Selon Wikipedia, l’Église unifiée d’Australie revendique 243.000 membres en 2018, ce qui en fait la troisième obédience australienne, après l’Église catholique et l’Église anglicane. Le recensement de 2016 créditait l’UCA de 870.000 fidèles, soit 3,7 % de la population, devant les musulmans (2,6 %), mais loin derrière les catholiques (22,6 %) et les anglicans (13,3 %), dans un pays où l’on dénombre 30,1 % de personnes se déclarant sans religion. Précisons que l’UCA, née d’un schisme en 1977, regroupe surtout des méthodistes et des presbytériens.

Dans la Nouvelle-Zélande voisine, les célébrants religieux peuvent refuser de marier des couples homosexuels.
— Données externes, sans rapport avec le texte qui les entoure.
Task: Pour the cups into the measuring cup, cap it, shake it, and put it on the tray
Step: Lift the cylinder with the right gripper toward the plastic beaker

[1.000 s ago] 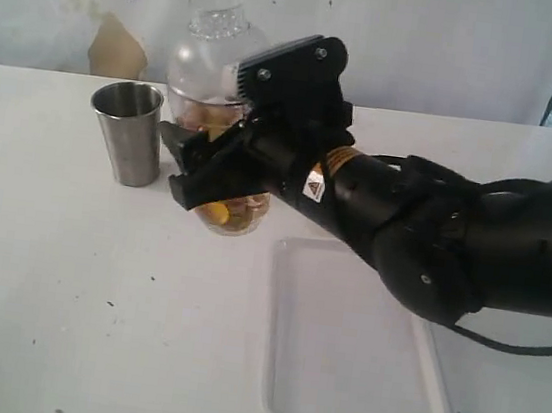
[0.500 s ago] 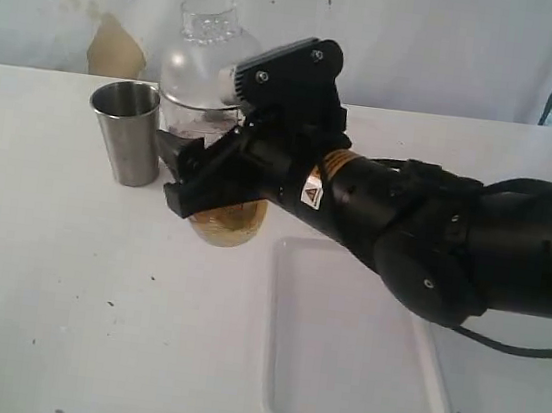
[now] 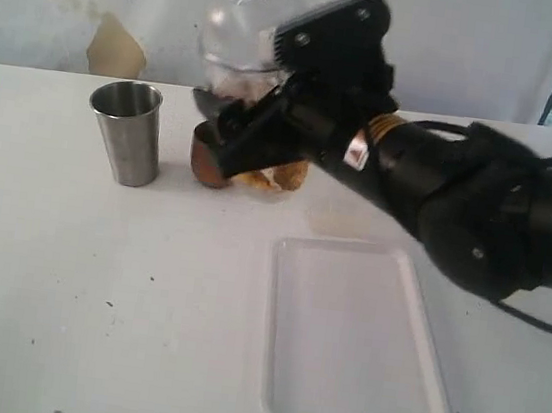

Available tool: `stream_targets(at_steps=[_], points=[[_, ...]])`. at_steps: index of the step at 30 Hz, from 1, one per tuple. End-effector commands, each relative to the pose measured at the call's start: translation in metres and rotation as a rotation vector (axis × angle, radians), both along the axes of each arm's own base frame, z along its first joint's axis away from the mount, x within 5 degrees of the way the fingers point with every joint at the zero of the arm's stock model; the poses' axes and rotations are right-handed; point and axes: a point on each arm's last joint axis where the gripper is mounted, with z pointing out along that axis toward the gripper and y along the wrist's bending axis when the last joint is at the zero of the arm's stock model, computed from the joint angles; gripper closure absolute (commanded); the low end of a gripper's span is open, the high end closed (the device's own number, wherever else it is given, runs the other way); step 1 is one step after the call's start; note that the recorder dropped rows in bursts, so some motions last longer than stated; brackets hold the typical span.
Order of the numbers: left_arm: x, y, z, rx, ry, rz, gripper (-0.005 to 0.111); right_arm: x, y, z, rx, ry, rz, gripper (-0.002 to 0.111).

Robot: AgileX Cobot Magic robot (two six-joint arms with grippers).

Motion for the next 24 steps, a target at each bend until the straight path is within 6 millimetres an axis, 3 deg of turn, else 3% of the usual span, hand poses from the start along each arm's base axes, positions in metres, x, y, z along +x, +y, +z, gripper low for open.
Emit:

En revanche, dès lors qu’il s’agit de mariages civils, les célébrants mandatés par l’administration n’ont pas le droit de refuser le mariage aux couples de même sexe, même pour des motifs soi-disant religieux.

Le ministère néo-zélandais de l’Intérieur a par conséquent invalidé 47 demandes d’agrément présentées par des célébrants indépendants depuis que ces demandes se font uniquement en ligne (7 septembre 2015). Les candidats évincés refusaient de célébrer des unions homosexuelles pour des motifs religieux. Le ministère considère qu’un tel refus de mariage correspond à une discrimination inacceptable et illégale, quel qu’en soit le motif.

En Nouvelle-Zélande, les mariages religieux doivent être célébrés par les célébrants dûment présentés par les organisations religieuses. L’État valide leur nomination, mais contrairement aux mariages civils, les célébrants de mariages confessionnels ont le droit de refuser d’unir des couples de même sexe.